When you get that first college tuition bill for your student, there is bound to be a bit of sticker shock attached. Every year, the cost of getting a degree rises at nearly every school. While scholarships and outside funding are available, finding that elusive full-ride is harder than ever. That is why many parents will sit down this fall and talk to their children about the importance of getting their first job or paid internship. Here are a few tips on how to discuss working in college with your student.
What You Need to Consider
Before you talk, it’s important to understand the other side of the picture. For example, are you sure your student’s schedule can actually accommodate a job? Many take a mixture of morning, afternoon, and night classes throughout the week (and even some weekends), making it hard to find a job that caters to that crazy, changing schedule.Another aspect you should consider is what your expectation of their grades is. It can be hard to balance activities and work normally, let alone when your first priority is going to school full-time! If your child is struggling, this may not be the time to encourage it.Finally, it’s important to understand their personal academic and career goals. Do you know what your child wants to do with their degree after graduation? This can give you an idea of jobs that may be worth their time and efforts or if they may be more suited for an internship. For example, a future teacher might benefit from tutoring, rather than doing fast food work.

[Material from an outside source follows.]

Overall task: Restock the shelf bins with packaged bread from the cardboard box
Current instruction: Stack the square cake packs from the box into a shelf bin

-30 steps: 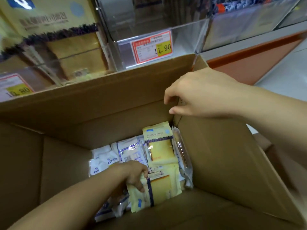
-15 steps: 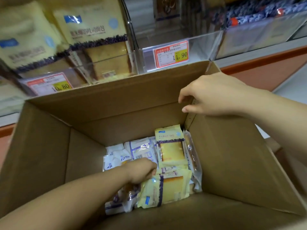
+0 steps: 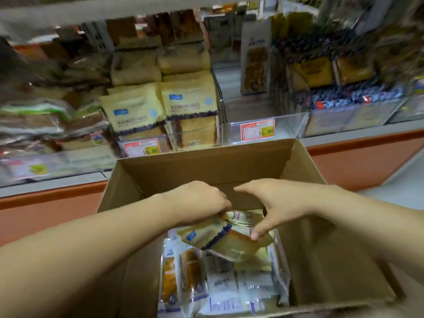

Make It Worth Their Efforts
Most students get that jobs = money, but they may not be aware of the other benefits. For example, if you see an opening for a job as an animal tech, your veterinarian major may not understand how great it would look on their resume or may not see it as a way to network. Casually discussing this can be a great way to bring up the job conversation naturally.If the goal is to get an internship, don’t forget to discuss the benefits of a paid versus an unpaid and which one is right for them. Encourage them to speak with professors or to an advisor if they’re unsure, and introduce them to a former college student if you can. Hearing it from outside sources can inspire them to act.
Lend a Hand
It can be intimidating to search for a job, especially with resumes and interviews. If your student did not work in high school, taking these unknown steps can be scary and a test of confidence. You can help out by offering to assist by proof reading their resume (or pointing them towards someone more capable), helping search job sites, or brainstorming work around town they can take on.At the same time, be very careful not to overstep or take over. If you do too much, they may be tempted to let you do all the work without taking ownership. Or, on the other hand, they may lose interest and forget about it all together. It’s a fine line to walk, so be sure to check in often.
Be Honest At All Times
This isn’t the time to hold back. If money is a major concern, especially from your perspective, this is the time to open up. Tell them of your concerns and the reality of the situation. At this point in their lives, they should be able to understand and hear you out.At the same time, let them talk honestly with you. Listen to their concerns, and help them think through their worries. Balancing jobs and student life may not be easy, but with your help and encouragement, you can make the difference in their decision.